-- Exercise --
Within the records below, filter for lines carrying the word "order" and copy them.

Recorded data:
════════════════

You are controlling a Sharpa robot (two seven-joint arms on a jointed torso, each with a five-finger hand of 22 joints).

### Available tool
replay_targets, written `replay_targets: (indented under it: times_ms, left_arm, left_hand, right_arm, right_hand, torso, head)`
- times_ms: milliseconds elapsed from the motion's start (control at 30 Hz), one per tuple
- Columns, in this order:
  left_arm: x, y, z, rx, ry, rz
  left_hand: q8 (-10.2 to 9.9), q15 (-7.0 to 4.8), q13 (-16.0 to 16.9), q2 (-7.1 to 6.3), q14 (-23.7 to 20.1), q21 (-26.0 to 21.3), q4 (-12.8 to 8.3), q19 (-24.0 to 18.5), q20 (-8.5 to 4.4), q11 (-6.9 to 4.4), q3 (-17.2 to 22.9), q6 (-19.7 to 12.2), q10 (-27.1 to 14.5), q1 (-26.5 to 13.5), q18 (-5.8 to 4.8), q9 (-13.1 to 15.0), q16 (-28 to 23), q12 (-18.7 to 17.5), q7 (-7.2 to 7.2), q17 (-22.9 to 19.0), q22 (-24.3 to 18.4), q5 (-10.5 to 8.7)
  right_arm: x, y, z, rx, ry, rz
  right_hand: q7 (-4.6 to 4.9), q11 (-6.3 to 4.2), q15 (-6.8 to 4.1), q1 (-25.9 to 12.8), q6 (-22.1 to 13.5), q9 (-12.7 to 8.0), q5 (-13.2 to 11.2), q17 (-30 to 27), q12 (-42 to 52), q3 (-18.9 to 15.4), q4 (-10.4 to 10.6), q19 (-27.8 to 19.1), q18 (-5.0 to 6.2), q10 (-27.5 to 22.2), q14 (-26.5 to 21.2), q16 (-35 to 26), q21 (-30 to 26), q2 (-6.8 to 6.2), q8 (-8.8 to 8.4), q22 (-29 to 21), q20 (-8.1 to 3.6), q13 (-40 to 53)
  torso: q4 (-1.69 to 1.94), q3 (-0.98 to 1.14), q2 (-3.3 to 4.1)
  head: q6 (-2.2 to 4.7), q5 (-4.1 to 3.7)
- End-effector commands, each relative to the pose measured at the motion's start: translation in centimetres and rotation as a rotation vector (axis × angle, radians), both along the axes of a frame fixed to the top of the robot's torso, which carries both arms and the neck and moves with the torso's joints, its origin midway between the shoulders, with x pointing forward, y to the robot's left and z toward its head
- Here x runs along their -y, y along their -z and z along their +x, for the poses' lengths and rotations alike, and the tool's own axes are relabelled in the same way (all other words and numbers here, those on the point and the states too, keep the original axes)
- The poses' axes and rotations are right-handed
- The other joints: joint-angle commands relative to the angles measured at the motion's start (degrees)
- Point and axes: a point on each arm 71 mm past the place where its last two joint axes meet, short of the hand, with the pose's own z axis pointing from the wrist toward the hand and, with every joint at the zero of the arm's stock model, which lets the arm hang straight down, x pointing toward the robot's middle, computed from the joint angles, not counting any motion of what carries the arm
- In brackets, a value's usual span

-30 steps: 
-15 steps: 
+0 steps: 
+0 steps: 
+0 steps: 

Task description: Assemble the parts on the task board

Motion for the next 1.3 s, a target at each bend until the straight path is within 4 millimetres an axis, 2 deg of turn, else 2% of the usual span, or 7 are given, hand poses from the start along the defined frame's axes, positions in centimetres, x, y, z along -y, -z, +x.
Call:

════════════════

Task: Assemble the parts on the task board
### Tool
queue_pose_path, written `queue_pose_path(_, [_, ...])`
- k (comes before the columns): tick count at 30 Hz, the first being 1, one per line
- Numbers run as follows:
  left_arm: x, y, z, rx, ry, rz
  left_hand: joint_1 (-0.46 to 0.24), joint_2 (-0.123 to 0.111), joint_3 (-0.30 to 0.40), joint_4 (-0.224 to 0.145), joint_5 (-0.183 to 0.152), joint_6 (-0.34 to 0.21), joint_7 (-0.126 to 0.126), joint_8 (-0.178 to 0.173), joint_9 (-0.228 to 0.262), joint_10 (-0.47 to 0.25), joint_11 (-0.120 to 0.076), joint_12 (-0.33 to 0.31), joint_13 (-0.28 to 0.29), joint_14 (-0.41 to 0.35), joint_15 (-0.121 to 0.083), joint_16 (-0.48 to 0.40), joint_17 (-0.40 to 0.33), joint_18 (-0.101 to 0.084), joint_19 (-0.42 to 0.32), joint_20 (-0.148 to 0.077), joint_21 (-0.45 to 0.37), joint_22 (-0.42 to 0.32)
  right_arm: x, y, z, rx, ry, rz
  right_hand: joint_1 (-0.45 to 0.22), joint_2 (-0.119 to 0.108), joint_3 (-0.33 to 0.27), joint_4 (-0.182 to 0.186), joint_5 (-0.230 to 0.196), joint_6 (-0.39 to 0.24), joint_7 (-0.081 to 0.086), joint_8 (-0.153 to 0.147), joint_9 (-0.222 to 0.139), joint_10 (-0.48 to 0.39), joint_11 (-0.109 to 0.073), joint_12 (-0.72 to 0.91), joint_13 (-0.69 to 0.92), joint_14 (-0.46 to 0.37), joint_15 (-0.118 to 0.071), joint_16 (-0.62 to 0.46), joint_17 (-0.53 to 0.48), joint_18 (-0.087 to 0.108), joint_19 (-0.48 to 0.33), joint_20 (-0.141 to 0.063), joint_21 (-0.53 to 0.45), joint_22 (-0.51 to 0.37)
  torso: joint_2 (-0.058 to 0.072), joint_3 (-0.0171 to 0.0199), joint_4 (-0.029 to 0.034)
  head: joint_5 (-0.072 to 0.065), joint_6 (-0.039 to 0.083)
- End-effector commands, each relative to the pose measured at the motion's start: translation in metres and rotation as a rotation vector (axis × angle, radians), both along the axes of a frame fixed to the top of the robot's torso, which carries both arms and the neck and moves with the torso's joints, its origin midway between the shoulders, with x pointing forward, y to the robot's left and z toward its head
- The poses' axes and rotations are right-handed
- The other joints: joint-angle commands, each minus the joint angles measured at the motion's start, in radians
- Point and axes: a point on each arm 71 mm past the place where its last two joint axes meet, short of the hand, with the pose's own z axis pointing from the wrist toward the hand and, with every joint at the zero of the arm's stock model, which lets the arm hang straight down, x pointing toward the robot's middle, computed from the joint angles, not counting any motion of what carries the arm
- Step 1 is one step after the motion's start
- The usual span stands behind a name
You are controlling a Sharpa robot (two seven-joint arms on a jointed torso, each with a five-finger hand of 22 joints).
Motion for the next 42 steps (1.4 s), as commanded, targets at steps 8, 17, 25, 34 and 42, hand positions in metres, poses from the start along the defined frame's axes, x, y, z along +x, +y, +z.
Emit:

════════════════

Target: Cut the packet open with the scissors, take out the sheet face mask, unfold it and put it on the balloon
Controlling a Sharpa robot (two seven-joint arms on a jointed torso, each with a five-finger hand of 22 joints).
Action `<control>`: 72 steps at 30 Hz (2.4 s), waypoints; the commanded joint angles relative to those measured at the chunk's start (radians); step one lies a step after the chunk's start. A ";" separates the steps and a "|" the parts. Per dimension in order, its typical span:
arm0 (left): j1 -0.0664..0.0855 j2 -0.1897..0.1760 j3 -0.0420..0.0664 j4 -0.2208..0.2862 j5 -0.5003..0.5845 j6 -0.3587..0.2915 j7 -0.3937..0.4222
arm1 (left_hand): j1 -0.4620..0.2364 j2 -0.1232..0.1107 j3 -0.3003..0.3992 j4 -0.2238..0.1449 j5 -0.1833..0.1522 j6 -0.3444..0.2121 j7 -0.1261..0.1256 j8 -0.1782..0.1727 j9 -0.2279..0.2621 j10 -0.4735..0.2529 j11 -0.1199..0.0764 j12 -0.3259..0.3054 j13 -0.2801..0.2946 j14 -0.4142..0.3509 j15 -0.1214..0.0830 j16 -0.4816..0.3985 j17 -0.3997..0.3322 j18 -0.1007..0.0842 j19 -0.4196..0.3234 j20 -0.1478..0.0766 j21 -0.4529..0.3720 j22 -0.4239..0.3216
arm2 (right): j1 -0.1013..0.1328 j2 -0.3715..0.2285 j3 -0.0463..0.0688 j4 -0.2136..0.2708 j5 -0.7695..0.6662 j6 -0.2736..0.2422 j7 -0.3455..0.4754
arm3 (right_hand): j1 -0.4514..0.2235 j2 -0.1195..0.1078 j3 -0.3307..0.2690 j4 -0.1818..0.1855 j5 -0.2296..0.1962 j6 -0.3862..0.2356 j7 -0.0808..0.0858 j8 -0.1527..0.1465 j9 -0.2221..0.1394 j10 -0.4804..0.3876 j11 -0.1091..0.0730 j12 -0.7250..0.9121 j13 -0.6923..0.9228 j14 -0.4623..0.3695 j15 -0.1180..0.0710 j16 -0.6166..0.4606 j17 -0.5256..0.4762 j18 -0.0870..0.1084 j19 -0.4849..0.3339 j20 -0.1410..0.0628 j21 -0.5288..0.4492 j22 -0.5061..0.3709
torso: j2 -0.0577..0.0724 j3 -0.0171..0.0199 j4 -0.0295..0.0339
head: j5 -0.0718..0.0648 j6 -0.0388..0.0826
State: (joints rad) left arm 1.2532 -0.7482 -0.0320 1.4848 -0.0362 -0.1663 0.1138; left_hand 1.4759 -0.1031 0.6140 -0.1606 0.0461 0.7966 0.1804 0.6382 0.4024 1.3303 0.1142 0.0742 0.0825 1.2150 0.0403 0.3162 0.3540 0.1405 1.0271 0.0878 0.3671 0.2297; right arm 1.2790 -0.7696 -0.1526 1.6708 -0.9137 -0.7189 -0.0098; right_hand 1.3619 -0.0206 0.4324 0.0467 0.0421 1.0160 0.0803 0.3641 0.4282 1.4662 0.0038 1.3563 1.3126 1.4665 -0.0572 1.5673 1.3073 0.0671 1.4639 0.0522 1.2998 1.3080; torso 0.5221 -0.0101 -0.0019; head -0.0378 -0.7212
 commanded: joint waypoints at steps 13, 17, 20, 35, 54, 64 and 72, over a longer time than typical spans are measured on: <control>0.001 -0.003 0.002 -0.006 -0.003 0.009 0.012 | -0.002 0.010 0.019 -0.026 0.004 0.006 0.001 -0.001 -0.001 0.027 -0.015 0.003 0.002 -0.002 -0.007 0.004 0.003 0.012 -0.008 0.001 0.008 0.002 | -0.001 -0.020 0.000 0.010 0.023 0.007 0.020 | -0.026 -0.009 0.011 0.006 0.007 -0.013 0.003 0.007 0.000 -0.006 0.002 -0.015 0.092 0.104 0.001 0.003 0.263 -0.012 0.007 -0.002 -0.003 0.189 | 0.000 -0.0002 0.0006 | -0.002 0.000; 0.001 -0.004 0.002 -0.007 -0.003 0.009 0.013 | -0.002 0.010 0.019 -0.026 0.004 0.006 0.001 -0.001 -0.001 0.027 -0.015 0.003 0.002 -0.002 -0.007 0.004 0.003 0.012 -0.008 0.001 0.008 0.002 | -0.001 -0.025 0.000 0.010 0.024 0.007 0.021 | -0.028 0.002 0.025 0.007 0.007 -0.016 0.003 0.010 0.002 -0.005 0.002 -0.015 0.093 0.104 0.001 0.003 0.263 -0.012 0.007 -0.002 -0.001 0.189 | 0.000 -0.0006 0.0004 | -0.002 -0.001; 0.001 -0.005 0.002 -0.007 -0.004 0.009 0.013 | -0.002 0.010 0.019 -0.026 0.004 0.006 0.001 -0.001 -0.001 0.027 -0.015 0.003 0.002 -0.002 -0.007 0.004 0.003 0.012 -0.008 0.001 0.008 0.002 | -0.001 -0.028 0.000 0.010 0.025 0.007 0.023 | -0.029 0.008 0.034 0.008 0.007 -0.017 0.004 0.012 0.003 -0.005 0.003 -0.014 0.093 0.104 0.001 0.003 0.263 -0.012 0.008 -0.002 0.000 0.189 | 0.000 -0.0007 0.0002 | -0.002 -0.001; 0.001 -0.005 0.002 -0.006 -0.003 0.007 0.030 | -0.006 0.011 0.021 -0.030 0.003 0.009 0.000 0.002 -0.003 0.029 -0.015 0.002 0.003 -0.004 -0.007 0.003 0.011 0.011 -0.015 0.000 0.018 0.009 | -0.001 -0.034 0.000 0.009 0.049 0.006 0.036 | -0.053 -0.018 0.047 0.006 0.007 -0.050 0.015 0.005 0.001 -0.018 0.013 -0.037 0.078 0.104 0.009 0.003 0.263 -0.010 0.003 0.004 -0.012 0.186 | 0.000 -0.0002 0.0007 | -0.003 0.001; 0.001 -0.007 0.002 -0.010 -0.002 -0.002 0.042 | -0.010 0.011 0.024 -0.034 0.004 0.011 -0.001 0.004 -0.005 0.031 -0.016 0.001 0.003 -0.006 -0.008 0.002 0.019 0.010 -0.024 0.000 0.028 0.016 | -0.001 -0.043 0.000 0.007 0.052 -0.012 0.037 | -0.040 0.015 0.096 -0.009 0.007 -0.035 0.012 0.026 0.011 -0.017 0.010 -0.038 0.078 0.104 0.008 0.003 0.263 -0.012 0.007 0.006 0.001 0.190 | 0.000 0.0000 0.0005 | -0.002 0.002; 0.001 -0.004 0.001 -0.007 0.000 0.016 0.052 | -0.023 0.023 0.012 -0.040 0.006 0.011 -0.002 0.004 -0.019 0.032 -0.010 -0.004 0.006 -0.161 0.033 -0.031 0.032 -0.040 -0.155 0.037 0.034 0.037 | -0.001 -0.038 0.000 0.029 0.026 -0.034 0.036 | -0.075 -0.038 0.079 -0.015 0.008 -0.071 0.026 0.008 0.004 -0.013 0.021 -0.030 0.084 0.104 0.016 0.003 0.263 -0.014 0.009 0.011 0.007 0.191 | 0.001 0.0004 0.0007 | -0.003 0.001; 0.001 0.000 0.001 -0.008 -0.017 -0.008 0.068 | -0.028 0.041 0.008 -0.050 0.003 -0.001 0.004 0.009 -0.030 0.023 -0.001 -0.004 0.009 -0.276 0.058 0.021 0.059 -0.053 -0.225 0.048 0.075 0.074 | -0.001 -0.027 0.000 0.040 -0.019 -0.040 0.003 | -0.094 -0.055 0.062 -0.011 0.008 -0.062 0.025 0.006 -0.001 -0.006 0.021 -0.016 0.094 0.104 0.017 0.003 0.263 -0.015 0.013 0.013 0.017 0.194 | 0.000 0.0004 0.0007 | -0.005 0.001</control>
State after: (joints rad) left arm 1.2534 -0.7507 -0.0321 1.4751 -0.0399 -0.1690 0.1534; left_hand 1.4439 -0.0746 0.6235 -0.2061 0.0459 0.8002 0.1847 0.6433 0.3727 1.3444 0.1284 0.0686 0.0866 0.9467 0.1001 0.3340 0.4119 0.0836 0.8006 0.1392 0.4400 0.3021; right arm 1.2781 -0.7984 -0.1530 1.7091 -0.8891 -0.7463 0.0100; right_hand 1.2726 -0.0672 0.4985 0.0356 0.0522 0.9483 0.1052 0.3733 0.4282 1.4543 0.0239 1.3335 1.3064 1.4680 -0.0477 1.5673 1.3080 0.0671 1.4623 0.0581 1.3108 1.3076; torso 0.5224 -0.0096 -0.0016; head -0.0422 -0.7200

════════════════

-- Result of this exercise --
- Columns, in this order:
Action `<control>`: 72 steps at 30 Hz (2.4 s), waypoints; the commanded joint angles relative to those measured at the chunk's start (radians); step one lies a step after the chunk's start. A ";" separates the steps and a "|" the parts. Per dimension in order, its typical span:

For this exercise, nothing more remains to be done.